Dataset extract:

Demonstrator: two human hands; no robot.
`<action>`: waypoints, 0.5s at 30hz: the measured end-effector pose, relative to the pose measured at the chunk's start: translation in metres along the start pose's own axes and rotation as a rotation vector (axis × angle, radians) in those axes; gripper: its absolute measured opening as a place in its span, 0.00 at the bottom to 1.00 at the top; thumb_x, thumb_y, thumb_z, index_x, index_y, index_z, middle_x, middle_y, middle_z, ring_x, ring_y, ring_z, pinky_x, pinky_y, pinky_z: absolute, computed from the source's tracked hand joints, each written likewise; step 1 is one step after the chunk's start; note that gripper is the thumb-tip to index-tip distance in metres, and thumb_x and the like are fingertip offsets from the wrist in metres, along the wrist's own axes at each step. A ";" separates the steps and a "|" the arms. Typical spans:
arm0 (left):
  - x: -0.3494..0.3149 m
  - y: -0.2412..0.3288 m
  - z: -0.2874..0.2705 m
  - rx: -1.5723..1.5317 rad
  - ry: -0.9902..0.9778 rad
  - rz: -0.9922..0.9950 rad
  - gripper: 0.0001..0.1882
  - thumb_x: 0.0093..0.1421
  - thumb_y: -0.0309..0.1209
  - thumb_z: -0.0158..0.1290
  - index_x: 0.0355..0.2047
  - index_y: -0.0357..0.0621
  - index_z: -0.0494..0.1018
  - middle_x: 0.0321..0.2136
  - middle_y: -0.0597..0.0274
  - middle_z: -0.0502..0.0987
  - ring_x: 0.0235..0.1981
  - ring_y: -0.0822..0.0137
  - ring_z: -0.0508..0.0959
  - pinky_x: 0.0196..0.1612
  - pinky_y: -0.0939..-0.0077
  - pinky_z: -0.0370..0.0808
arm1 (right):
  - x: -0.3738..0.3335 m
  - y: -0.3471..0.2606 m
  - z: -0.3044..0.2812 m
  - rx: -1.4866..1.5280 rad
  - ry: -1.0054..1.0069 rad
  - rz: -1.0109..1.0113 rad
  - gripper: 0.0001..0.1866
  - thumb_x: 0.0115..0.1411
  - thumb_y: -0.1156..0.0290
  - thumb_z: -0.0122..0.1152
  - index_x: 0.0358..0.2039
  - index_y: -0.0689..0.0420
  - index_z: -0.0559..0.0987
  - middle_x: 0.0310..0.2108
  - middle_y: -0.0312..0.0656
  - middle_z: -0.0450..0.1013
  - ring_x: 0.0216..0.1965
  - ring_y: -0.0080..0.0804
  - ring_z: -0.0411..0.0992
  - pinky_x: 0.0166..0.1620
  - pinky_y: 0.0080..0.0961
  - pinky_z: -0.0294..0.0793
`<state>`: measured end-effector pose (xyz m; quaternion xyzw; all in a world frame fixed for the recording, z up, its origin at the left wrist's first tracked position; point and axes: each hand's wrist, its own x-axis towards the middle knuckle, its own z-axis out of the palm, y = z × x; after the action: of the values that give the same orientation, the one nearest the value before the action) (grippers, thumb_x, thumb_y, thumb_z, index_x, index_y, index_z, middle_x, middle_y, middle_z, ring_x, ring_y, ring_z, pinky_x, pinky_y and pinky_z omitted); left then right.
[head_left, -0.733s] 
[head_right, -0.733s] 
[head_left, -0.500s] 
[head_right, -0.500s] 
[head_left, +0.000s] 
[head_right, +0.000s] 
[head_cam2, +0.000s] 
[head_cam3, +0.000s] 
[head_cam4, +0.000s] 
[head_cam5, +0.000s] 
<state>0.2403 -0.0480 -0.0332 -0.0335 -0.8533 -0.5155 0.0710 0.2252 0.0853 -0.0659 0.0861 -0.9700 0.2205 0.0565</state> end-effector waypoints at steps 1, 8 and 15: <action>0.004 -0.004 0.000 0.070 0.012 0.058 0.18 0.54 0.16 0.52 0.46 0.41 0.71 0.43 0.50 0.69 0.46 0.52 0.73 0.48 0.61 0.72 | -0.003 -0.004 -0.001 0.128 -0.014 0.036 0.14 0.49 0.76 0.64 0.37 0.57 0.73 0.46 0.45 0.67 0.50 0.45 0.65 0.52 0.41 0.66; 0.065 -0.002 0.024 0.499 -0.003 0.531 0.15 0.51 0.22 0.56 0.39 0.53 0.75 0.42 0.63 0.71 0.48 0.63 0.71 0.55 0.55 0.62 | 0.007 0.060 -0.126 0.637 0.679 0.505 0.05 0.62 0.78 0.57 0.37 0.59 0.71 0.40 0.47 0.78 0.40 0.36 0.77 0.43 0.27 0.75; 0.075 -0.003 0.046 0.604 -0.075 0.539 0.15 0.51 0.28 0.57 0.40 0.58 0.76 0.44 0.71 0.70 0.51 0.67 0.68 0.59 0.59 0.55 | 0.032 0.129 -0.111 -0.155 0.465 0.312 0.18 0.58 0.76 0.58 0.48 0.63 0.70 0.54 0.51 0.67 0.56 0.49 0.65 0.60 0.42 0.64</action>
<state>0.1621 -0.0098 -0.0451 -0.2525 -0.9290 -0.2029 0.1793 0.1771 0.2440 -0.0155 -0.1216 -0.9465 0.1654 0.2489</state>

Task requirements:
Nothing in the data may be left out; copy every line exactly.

Task response:
Demonstrator: two human hands; no robot.
`<action>`: waypoints, 0.5s at 30hz: the measured end-effector pose, relative to the pose measured at the chunk's start: translation in metres along the start pose's own axes and rotation as a rotation vector (axis × angle, radians) in those axes; gripper: its absolute measured opening as a place in its span, 0.00 at the bottom to 1.00 at the top; thumb_x, thumb_y, thumb_z, index_x, index_y, index_z, middle_x, middle_y, middle_z, ring_x, ring_y, ring_z, pinky_x, pinky_y, pinky_z: absolute, computed from the source's tracked hand joints, each written likewise; step 1 is one step after the chunk's start; note that gripper is the thumb-tip to index-tip distance in metres, and thumb_x and the like are fingertip offsets from the wrist in metres, along the wrist's own axes at each step. A ";" separates the steps and a "|" the arms. Typical spans:
arm0 (left):
  - x: -0.3494..0.3149 m
  - y: -0.2412..0.3288 m
  - z: -0.2874..0.2705 m
  - rx: -1.5723..1.5317 rad
  - ry: -0.9902..0.9778 rad
  - rz: -0.9922..0.9950 rad
  - gripper: 0.0001..0.1882
  - thumb_x: 0.0093..0.1421
  - thumb_y: -0.0309..0.1209
  - thumb_z: -0.0158..0.1290
  - index_x: 0.0355..0.2047
  - index_y: -0.0357..0.0621
  - index_z: -0.0494..0.1018
  - middle_x: 0.0321..0.2136
  - middle_y: -0.0597..0.0274
  - middle_z: -0.0502..0.0987
  - ring_x: 0.0235..0.1981
  - ring_y: -0.0822..0.0137
  - ring_z: -0.0508..0.0959
  - pinky_x: 0.0196..0.1612
  - pinky_y: -0.0939..-0.0077
  - pinky_z: -0.0370..0.0808
arm1 (right):
  - x: -0.3738..0.3335 m
  - y: -0.3471..0.2606 m
  - z: -0.3044..0.2812 m
  - rx: -1.4866..1.5280 rad
  - ry: -1.0054..1.0069 rad
  - rz: -1.0109..1.0113 rad
  - gripper: 0.0001..0.1866
  - thumb_x: 0.0115..0.1411
  - thumb_y: -0.1156..0.0290
  - thumb_z: -0.0122..0.1152
  - index_x: 0.0358..0.2039
  - index_y: -0.0689..0.0420
  - index_z: -0.0559..0.0987
  - middle_x: 0.0310..0.2108
  - middle_y: -0.0312..0.0656
  - middle_z: -0.0450..0.1013
  - ring_x: 0.0216..0.1965
  - ring_y: -0.0080..0.0804
  - ring_z: -0.0411..0.0992
  - pinky_x: 0.0166..0.1620
  - pinky_y: 0.0080..0.0961
  - pinky_z: -0.0294..0.0793
`<state>`: measured end-effector pose (xyz m; quaternion xyzw; all in a world frame fixed for the recording, z up, its origin at the left wrist's first tracked position; point and axes: each hand's wrist, its own x-axis towards the middle knuckle, its own z-axis out of the palm, y = z × x; after the action: of the values that give the same orientation, the one nearest the value before the action) (grippers, thumb_x, thumb_y, thumb_z, index_x, index_y, index_z, middle_x, middle_y, middle_z, ring_x, ring_y, ring_z, pinky_x, pinky_y and pinky_z omitted); left then right.
[head_left, -0.733s] 
[head_right, -0.733s] 
[head_left, -0.500s] 
[head_right, -0.500s] 
[head_left, +0.000s] 
[head_right, +0.000s] 
[head_cam2, +0.000s] 
[head_cam3, +0.000s] 
[head_cam4, +0.000s] 
[head_cam5, +0.000s] 
<state>0.2403 -0.0480 -0.0332 -0.0335 -0.8533 -0.5155 0.0710 0.2252 0.0853 -0.0659 0.0861 -0.9700 0.2205 0.0565</state> end-effector waypoints at steps 1, 8 and 15: <action>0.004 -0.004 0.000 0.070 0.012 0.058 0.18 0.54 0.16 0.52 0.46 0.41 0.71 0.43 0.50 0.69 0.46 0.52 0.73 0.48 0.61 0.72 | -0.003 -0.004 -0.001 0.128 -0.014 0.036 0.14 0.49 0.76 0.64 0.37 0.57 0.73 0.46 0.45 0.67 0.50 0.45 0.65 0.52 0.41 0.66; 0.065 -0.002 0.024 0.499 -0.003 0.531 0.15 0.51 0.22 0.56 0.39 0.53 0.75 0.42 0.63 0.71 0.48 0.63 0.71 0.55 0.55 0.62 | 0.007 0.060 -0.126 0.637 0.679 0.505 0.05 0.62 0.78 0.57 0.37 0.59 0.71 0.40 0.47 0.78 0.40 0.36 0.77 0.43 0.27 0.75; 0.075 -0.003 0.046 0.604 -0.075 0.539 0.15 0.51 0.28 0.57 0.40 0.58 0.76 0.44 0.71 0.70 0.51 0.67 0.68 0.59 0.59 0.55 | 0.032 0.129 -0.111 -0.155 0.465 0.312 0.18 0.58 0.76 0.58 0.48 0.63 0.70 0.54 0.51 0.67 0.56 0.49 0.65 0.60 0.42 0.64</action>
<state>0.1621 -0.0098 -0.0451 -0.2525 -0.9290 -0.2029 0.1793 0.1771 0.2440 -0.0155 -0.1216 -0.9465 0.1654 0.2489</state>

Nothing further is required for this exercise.